■ **ASSIGNED TASK**
Only the pictures are dropped. Restate each line below word for word.

═══

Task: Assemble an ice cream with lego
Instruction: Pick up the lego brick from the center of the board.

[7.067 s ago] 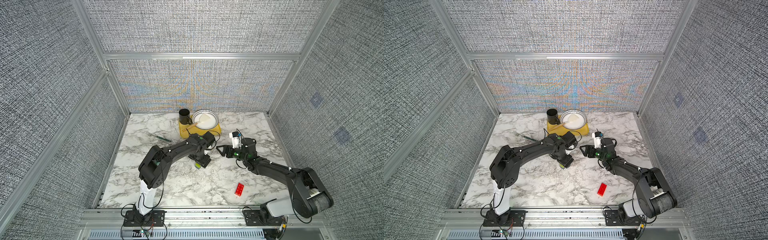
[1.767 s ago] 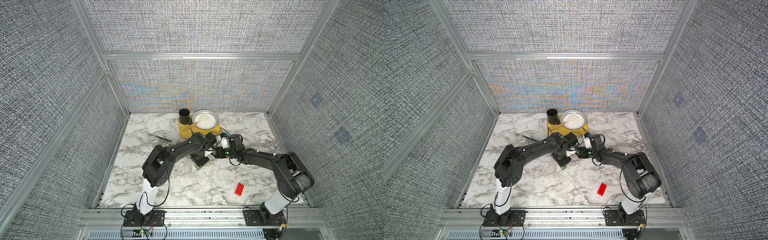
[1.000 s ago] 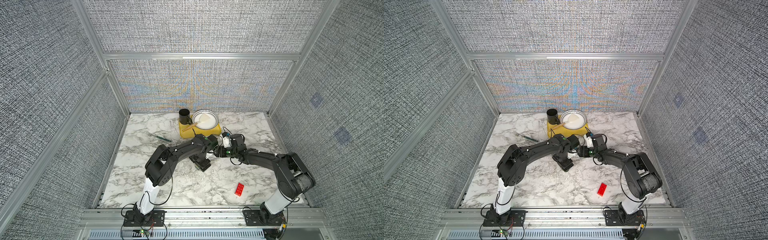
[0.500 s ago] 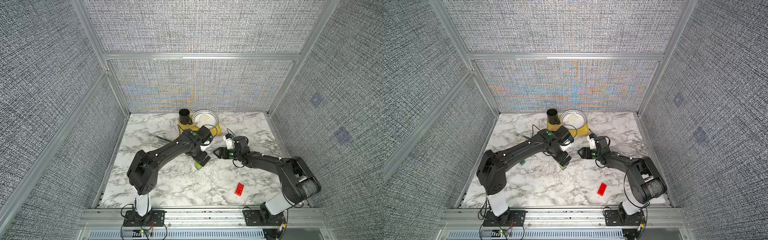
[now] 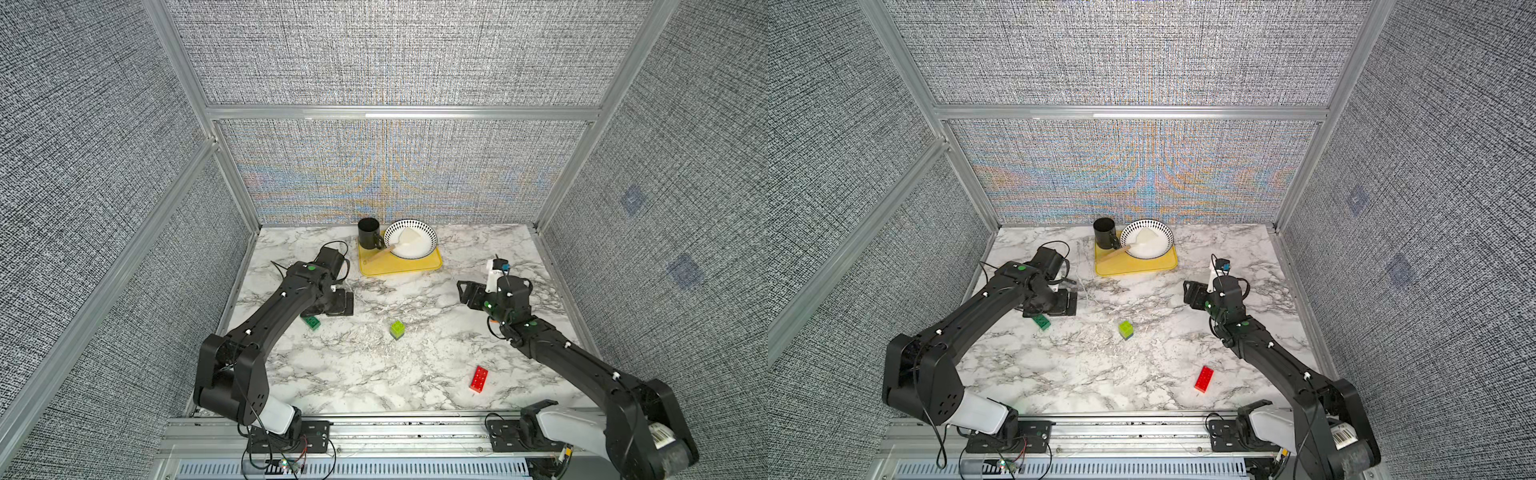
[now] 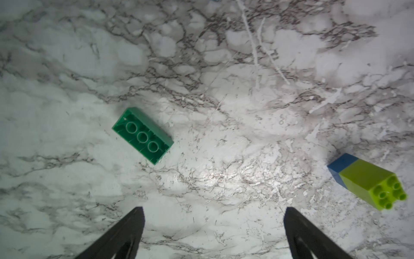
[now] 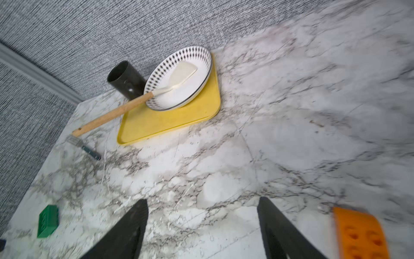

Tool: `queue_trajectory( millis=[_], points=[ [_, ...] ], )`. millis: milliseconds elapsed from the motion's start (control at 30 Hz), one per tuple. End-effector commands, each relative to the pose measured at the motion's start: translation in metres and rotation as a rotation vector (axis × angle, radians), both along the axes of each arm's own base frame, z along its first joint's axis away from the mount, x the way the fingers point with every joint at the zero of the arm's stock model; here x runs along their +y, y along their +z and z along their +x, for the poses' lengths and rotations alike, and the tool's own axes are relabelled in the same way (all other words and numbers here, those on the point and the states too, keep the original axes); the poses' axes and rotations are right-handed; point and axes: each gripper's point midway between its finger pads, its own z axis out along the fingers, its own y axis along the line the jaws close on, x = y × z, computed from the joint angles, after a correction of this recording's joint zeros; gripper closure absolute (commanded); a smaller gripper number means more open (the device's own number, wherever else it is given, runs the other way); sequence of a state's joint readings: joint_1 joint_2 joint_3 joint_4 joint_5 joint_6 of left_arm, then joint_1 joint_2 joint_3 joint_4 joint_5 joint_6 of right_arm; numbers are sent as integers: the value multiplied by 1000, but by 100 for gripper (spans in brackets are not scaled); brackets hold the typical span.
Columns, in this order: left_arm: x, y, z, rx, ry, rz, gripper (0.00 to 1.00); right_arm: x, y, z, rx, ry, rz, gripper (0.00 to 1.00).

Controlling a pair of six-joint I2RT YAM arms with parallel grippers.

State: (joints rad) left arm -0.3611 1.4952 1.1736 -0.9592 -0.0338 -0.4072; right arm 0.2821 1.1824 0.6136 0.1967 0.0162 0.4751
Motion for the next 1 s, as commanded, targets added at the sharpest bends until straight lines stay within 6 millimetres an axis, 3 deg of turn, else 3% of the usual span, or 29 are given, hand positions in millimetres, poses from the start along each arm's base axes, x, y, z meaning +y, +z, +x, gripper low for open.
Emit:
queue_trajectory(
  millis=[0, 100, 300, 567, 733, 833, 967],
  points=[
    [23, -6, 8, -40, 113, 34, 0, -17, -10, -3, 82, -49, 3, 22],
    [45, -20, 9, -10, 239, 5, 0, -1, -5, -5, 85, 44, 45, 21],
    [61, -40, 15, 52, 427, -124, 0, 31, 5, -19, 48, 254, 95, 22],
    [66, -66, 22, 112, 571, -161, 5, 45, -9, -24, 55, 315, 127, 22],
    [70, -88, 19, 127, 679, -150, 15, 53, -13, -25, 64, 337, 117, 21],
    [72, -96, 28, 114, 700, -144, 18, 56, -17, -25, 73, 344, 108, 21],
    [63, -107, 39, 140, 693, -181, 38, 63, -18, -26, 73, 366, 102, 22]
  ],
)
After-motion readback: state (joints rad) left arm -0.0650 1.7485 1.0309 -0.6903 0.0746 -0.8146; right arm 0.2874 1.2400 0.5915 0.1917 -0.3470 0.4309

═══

■ **RESPONSE**
Task: Assemble an ice cream with lego
Instruction: Pick up the lego brick from the center of the board.

[7.067 s ago] 
[1.767 s ago] 
[1.000 s ago] 
[0.500 s ago] 
[now] 
[now] 
[now] 

Tool: `queue_trajectory( millis=[_], points=[ [_, ...] ], )`. millis: milliseconds elapsed from the motion's start (control at 30 Hz), one per tuple. End-effector commands, each relative to the pose measured at the motion's start: translation in metres and rotation as a rotation vector (axis × angle, radians), both along the axes of each arm's own base frame, z along its first joint's axis away from the mount, x the way the fingers point with every joint at the zero of the arm's stock model; here x runs along their +y, y along their +z and z along their +x, for the poses' lengths and rotations alike, and the tool's own axes are relabelled in the same way (all other words and numbers here, those on the point and the states too, keep the original axes); the poses' axes and rotations are right-handed; point and axes: each gripper's point midway between its finger pads, its own z axis out along the fingers, its own y axis along the line the jaws close on, x = y × z, computed from the joint angles, after a correction of this recording's joint zeros; gripper closure absolute (commanded); a smaller gripper number means more open (the device's own number, wherever else it is given, runs the other way); sequence of a state's joint readings: joint_1 joint_2 joint_3 joint_4 joint_5 joint_6 of left_arm, then joint_1 joint_2 joint_3 joint_4 joint_5 joint_6 of right_arm; numbers are sent as integers: the value multiplied by 1000, but by 100 for gripper (spans in brackets are not scaled); brackets hold the typical span.
Columns, in this order: left_arm: x, y, z, rx, ry, rz, gripper (0.00 to 1.00); right_arm: x, y, z, rx, ry, rz, gripper (0.00 to 1.00).

Controlling a pair of six-joint I2RT YAM arms with parallel grippers.

State: (joints rad) left arm -0.3611 1.4952 1.1736 -0.9592 -0.0338 -0.4072; right arm 0.2821 1.1824 0.6136 0.1967 0.0162 0.4751
Motion for the next 1 s, as commanded, targets added at the sharpest bends until straight lines stay within 6 millimetres an axis, 3 deg of turn, else 3% of the usual span, or 29 are given, hand positions in millimetres, poses from the start along each arm's base axes, x, y, z meaning +y, +z, +x, gripper low for open.
Emit:
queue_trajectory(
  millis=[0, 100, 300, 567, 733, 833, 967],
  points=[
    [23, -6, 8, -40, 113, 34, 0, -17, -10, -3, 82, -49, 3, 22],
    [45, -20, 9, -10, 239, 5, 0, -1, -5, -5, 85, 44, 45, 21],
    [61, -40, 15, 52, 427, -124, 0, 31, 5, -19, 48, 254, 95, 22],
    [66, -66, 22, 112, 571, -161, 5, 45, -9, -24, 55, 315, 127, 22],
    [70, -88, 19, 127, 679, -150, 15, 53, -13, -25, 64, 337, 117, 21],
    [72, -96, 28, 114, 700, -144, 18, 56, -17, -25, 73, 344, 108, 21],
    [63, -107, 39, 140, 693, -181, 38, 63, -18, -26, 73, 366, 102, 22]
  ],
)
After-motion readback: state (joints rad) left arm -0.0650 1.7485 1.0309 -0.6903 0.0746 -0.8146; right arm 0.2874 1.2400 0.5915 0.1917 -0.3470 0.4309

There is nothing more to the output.